## [About this exercise]
Start to finish, print the data below exactly, without the images.

## [Data]

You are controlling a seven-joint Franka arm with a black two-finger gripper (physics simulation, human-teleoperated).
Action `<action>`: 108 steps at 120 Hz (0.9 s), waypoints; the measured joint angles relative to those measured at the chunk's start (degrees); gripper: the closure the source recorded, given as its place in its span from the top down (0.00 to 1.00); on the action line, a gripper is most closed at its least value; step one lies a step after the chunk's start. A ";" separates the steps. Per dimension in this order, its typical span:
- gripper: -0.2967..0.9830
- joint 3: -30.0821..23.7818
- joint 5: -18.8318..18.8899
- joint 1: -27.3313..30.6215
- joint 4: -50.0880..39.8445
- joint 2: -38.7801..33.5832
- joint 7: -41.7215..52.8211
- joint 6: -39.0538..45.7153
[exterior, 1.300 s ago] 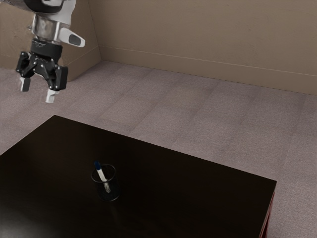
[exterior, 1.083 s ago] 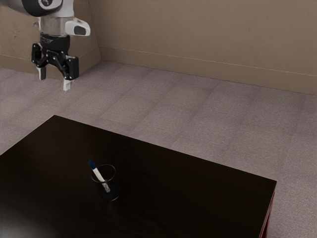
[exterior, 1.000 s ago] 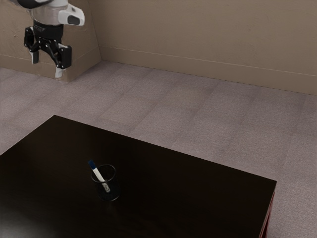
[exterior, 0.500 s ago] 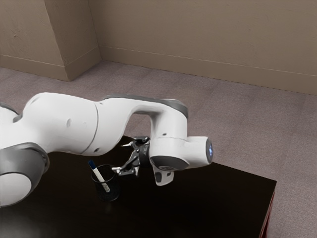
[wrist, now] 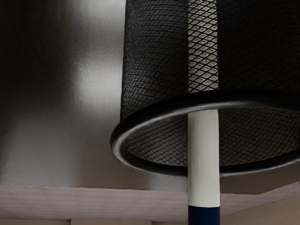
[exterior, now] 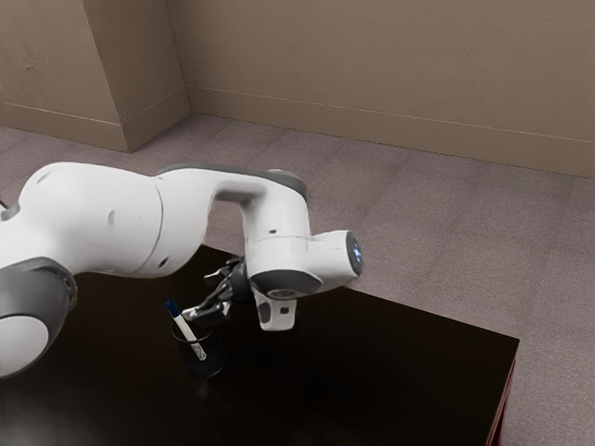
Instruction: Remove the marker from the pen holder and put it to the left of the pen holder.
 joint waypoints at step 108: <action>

## [Worked solution]
You are controlling a seven-joint Franka arm with a black two-finger gripper (physics simulation, human-teleoperated).
Action `<action>`: 108 steps at 120 Hz (0.9 s), waypoints; the measured joint angles relative to those measured at the chunk's start (degrees); gripper: the closure the source recorded, given as its place in its span from the top down (0.00 to 1.00); on the action line, a gripper is most closed at its least value; step one lies a step after the chunk's start. A ";" separates the steps. Per dimension in this order, its typical span:
- gripper: -0.2967..0.9830
- joint 3: -30.0821..23.7818
- joint 5: -18.8318..18.8899
- joint 1: -27.3313..30.6215
- joint 4: -50.0880..39.8445
- joint 2: -38.7801..33.5832
- joint 7: -41.7215..52.8211
- joint 6: -39.0538..45.7153
[exterior, 1.300 s ago] 
[exterior, 1.083 s ago] 
[exterior, 1.000 s ago] 
[exterior, 0.500 s ago] 
[wrist, now] 
[exterior, now] 
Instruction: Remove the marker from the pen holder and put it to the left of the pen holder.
 joint waypoints at step 108: <action>

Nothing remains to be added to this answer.